(BRIEF):
Your answer must be every line of the data that contains "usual".

SUPPLIED DATA below:

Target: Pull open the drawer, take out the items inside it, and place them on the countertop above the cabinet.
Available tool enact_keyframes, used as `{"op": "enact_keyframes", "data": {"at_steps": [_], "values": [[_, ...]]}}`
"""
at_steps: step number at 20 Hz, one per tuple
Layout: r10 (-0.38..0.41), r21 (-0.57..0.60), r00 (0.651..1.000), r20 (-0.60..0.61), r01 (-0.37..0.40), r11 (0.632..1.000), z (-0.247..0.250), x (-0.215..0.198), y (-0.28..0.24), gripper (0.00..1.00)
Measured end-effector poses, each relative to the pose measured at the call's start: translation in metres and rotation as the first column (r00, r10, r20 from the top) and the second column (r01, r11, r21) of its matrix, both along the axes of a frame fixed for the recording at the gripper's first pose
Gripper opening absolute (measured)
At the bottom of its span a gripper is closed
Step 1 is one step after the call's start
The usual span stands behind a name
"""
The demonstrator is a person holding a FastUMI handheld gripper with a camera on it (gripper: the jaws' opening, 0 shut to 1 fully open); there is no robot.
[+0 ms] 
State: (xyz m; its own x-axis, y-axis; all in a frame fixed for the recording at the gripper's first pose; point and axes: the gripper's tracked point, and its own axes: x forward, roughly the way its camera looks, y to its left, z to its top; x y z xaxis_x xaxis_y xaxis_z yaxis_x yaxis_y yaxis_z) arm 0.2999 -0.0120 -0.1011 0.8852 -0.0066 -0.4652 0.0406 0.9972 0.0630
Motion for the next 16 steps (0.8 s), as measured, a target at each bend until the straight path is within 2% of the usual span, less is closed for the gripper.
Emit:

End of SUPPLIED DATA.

(EXERCISE OUTPUT):
The usual span stands behind a name
Motion for the next 16 steps (0.8 s), as measured, a target at each bend until the straight path is within 2% of the usual span, less is closed for the gripper.

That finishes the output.